§ WORK INSTRUCTION:
Copy each line from the listing below where the word "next" shows up.

§ RECORDS TO USE:

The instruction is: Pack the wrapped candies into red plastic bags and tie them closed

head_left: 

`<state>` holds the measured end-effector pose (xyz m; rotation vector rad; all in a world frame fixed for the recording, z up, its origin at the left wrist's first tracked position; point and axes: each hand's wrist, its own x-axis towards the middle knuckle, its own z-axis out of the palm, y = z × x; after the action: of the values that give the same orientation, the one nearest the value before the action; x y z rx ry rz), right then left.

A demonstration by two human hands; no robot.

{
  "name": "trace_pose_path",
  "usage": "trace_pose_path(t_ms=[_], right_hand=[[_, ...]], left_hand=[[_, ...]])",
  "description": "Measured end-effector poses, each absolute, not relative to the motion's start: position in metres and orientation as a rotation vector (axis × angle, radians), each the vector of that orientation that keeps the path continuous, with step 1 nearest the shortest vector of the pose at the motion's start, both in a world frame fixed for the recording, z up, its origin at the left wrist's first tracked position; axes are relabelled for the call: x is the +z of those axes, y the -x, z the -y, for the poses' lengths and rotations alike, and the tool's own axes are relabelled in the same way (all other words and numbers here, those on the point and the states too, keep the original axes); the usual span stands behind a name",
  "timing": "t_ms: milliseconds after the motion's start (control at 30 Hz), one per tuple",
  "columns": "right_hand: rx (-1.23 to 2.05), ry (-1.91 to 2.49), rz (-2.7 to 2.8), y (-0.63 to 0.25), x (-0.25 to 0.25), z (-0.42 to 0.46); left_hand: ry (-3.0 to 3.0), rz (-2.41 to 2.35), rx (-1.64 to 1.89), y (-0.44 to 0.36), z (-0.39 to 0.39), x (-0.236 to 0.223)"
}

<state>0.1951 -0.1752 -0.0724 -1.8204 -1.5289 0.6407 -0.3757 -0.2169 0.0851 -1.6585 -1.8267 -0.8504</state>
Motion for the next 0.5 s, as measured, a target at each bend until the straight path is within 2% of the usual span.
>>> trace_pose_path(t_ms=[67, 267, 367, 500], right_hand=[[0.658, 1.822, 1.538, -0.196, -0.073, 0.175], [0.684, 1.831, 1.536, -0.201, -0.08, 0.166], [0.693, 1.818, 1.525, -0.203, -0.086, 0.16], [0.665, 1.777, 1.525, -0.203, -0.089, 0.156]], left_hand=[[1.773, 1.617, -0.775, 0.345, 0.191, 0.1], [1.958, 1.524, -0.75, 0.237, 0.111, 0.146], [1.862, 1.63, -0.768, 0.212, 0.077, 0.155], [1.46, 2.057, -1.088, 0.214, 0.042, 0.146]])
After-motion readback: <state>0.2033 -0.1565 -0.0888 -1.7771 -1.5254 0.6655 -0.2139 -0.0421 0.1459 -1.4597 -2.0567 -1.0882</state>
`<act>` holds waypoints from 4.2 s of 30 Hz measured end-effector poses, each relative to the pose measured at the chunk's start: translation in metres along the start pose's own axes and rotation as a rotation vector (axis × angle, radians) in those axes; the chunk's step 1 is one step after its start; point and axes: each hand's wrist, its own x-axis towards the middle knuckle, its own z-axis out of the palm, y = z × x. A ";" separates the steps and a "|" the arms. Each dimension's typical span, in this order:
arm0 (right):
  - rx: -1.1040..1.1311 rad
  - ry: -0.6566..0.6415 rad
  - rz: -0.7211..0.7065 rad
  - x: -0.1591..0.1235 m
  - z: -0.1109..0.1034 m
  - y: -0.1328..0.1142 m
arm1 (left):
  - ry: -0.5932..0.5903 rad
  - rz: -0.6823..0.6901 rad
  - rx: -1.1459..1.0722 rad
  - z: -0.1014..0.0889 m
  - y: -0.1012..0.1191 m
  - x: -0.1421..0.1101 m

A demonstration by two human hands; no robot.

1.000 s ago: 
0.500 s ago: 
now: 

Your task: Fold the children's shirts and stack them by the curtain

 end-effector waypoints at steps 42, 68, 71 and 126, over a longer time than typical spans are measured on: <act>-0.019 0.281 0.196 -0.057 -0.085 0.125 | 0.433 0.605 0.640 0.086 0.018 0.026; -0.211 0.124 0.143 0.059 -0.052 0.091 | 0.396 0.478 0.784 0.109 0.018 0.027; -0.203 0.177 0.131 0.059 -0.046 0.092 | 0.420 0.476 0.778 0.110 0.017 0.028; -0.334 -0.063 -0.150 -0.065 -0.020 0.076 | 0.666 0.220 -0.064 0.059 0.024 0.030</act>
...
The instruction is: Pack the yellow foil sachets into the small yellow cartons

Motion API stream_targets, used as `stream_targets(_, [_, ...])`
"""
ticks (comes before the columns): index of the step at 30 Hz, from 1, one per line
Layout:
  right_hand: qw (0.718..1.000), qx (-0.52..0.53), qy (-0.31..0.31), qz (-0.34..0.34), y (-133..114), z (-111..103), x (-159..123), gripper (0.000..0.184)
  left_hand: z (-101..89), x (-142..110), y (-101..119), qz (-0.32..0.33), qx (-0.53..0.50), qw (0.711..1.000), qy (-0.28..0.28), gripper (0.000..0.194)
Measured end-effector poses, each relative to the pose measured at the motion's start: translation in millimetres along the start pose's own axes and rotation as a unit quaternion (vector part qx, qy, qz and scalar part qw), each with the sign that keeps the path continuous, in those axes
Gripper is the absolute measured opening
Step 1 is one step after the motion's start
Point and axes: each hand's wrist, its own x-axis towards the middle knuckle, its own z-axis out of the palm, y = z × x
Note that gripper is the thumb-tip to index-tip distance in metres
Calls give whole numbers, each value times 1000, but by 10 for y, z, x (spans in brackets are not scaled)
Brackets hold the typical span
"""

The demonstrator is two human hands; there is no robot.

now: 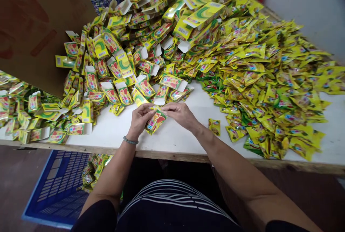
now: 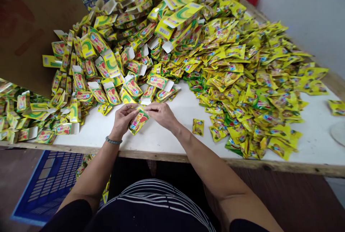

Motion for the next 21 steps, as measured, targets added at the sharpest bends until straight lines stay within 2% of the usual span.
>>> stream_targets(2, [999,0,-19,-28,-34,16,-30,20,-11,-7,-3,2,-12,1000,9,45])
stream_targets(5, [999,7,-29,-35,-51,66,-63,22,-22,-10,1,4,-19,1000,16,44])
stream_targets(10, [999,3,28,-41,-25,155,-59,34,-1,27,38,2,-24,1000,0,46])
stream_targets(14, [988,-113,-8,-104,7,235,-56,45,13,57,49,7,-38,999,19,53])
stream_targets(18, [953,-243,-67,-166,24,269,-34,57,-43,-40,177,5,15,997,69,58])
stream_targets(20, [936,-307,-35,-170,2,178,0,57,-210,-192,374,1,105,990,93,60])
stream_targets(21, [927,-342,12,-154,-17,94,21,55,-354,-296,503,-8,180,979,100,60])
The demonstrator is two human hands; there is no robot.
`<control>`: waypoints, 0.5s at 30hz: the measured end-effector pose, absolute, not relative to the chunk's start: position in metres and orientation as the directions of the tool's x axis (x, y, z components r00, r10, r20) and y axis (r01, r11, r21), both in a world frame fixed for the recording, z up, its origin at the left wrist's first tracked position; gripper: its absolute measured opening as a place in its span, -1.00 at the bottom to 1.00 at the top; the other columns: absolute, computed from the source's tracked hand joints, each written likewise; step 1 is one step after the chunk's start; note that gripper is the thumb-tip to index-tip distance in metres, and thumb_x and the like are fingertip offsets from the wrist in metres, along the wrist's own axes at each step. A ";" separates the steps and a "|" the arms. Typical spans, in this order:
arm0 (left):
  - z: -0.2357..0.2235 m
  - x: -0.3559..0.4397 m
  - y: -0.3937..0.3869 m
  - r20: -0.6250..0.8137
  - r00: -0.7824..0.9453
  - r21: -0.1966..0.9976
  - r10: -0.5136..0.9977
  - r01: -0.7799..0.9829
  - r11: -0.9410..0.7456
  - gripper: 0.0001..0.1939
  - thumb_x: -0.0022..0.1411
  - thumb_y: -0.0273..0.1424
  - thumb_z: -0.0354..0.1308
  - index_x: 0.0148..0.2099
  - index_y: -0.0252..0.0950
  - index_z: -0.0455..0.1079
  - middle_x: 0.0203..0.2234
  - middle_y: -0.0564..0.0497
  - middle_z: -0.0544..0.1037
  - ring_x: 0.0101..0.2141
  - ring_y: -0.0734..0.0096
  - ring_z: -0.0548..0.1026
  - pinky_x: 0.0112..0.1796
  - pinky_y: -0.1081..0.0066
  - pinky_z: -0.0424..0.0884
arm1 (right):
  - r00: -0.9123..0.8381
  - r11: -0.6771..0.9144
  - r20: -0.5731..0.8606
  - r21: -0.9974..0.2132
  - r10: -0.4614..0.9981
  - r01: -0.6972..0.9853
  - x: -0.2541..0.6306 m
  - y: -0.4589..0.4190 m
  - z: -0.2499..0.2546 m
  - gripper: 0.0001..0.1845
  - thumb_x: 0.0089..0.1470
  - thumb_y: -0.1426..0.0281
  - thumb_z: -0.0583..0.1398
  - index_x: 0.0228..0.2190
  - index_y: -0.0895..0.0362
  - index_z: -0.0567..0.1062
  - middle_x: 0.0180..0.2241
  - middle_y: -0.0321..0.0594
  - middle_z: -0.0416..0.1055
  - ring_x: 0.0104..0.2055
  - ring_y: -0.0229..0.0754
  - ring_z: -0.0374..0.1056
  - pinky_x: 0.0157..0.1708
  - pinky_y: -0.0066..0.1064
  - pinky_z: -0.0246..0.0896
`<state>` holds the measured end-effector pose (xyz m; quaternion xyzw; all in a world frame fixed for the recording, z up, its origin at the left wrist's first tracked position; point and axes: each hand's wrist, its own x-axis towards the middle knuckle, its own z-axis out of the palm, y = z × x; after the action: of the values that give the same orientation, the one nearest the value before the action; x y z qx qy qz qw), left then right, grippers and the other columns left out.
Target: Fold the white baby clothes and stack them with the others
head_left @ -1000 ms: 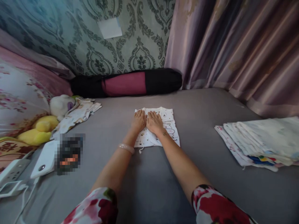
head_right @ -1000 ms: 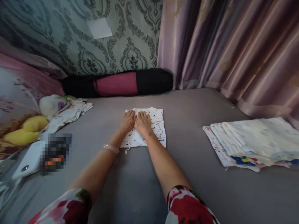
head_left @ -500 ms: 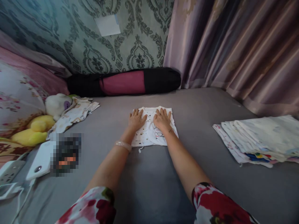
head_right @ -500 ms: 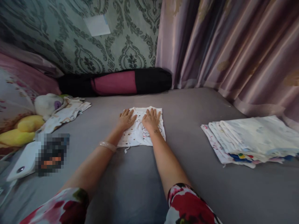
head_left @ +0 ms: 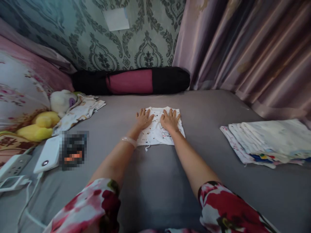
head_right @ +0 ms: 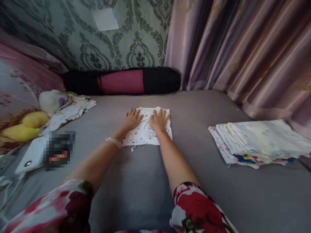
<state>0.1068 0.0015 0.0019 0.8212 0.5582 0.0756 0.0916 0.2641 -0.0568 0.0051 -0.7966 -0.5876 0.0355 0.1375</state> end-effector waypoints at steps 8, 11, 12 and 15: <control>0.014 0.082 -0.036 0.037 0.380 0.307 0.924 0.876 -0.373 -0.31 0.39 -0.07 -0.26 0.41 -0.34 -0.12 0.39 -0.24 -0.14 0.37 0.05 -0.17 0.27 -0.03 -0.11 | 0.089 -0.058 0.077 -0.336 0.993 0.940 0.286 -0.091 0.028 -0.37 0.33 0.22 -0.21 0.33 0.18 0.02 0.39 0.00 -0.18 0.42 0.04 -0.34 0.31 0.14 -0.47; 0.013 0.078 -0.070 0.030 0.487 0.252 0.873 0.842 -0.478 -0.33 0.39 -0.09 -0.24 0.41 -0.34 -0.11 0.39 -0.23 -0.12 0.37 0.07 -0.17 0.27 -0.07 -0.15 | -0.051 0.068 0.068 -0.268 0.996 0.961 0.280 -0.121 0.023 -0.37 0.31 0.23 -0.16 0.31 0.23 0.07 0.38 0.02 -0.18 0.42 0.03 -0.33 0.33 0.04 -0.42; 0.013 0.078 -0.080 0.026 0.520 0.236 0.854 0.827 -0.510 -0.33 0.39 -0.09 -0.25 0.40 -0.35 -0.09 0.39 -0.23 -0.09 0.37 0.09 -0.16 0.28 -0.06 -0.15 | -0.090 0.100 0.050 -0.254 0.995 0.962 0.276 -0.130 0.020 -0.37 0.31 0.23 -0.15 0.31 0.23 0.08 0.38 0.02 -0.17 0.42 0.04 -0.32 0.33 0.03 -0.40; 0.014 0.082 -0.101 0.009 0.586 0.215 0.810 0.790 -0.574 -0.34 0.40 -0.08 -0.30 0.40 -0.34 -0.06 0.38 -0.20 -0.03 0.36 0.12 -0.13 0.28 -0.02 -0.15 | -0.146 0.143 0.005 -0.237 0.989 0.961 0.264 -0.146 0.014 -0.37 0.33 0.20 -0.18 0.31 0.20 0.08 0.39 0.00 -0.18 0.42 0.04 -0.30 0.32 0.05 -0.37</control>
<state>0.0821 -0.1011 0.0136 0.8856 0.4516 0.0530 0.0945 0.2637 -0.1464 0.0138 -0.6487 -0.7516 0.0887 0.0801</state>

§ SOLUTION FOR THIS PROBLEM:
Motion for the next 0.5 s, as measured, a target at each bend until the straight path is within 2% of the usual span.
Motion for the next 21 steps, as measured, targets added at the sharpest bends until straight lines stay within 2% of the usual span.

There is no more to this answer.